= Ditransitive verb =

Verb which takes a subject and two objects

In grammar, a ditransitive (or bitransitive) verb is a transitive verb whose contextual use corresponds to a subject and two objects which refer to a theme and a recipient. According to certain linguistics considerations, these objects may be called direct and indirect, or primary and secondary. This is in contrast to monotransitive verbs, whose contextual use corresponds to only one object.

In languages which mark grammatical case, it is common to differentiate the objects of a ditransitive verb using, for example, the accusative case for the direct object, and the dative case for the indirect object (but this morphological alignment is not unique; see below). In languages without morphological case (such as English for the most part) the objects are distinguished by word order or context.

==In English==
English has a number of generally ditransitive verbs, such as give, grant, and tell and many transitive verbs that can take an additional argument (commonly a beneficiary or target of the action), such as pass, read, bake, etc.:

He gave Mary ten dollars.
He passed Paul the ball.
Jean read him the books.
She is baking him a cake.
I am mailing Sam some lemons.

Alternatively, English grammar allows for these sentences to be written with a preposition (to or for): (See also Dative shift)

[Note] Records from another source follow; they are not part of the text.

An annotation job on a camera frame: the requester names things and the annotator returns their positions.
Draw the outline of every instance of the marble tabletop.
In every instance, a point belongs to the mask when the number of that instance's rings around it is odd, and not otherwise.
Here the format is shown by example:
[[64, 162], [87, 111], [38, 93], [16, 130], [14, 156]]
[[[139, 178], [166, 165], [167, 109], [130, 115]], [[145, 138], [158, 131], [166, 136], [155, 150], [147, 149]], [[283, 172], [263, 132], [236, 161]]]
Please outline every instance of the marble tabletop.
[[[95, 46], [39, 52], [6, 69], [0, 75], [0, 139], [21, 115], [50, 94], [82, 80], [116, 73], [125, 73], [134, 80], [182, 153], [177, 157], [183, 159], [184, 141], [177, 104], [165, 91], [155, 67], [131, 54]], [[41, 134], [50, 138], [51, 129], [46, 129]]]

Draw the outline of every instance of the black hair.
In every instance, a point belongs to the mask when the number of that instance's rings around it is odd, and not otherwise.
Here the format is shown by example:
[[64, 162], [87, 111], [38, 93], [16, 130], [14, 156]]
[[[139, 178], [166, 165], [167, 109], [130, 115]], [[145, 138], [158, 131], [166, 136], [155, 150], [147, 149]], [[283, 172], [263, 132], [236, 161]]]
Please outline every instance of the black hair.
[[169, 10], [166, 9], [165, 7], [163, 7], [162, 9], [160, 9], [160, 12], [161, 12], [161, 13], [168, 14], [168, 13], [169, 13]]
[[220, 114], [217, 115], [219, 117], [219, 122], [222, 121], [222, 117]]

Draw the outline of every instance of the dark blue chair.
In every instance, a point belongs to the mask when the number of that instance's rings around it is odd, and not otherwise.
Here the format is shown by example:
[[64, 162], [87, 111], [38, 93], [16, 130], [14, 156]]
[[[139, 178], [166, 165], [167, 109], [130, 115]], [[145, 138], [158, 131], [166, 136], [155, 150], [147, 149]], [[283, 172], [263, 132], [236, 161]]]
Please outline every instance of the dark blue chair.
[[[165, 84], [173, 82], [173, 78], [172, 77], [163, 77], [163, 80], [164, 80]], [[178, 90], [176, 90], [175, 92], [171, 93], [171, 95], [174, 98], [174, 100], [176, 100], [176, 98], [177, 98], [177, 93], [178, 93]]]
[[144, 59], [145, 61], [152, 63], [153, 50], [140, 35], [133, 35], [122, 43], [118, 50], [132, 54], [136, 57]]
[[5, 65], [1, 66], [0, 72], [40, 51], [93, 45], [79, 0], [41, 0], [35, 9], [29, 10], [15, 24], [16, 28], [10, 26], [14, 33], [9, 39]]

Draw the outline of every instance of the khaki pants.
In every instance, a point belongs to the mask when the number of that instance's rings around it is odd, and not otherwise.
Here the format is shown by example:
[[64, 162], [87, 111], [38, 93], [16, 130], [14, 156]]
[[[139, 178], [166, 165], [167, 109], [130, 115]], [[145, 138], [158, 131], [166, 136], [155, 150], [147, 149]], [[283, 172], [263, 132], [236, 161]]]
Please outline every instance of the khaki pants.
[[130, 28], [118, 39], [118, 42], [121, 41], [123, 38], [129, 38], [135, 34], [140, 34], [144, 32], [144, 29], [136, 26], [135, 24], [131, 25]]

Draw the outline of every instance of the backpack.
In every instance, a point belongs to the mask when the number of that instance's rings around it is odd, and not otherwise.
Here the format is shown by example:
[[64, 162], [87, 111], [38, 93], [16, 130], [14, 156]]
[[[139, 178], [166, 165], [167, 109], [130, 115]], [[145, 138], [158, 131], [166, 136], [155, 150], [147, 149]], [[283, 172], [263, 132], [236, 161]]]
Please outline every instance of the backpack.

He gave ten dollars to Mary.
He passed the ball to Paul.
Jean read the books to/for him.
She is baking a cake for him.
I am mailing some lemons to Sam., etc.

The latter form is grammatically correct in every case, but in some dialects the former (without a preposition) is considered ungrammatical, or at least unnatural-sounding, when the direct object is a pronoun (as in He gave me it or He gave Fred it).

Sometimes one of the forms is perceived as wrong for idiosyncratic reasons (idioms tend to be fixed in form) or the verb simply dictates one of the patterns and excludes the other:

- Give a break to me (grammatical, but always phrased Give me a break)
- He introduced Susan his brother (usually phrased He introduced his brother to Susan)

In certain dialects of English, many verbs not normally treated as ditransitive are allowed to take a second object that shows a beneficiary, generally of an action performed for oneself.

Let's catch ourselves some fish (which might also be phrased Let's catch some fish for ourselves)

This construction could also be an extension of a reflexive construction.

In addition, certain ditransitive verbs can also act as monotransitive verbs:

"David told a story to the children" – Ditransitive
"David told a story – Monotransitive

===Passive voice===

Many ditransitive verbs have a passive voice form which can take a direct object. Contrast the active and two forms of the passive:

Active:
Jean gave the books to him.
Jean gave him the books.

Passive:
The books were given to him by Jean.
He was given the books by Jean.

Not all languages have a passive voice, and some that do have one (e.g. Polish) do not allow the indirect object of a ditransitive verb to be promoted to subject by passivization, as English does. In others like Dutch a passivization is possible but requires a different auxiliary: "krijgen" instead of "worden".

E.g. schenken means "to donate, to give":

Active: Jan schonk hem de boeken – John donated the books to him.
Passive: De boeken werden door Jan aan hem geschonken – The books were donated to him by John.
Pseudo-passive: Hij kreeg de boeken door Jan geschonken – He got the books donated [to him] by John.

===Attributive ditransitive verbs===

Another category of ditransitive verb is the attributive ditransitive verb in which the two objects are semantically an entity and a quality, a source and a result, etc. These verbs attribute one object to the other. In English, make, name, appoint, consider, turn into and others are examples:

- The state of New York made Hillary Clinton a Senator.
- I will name him Galahad.

The first object is a direct object. The second object is an object complement.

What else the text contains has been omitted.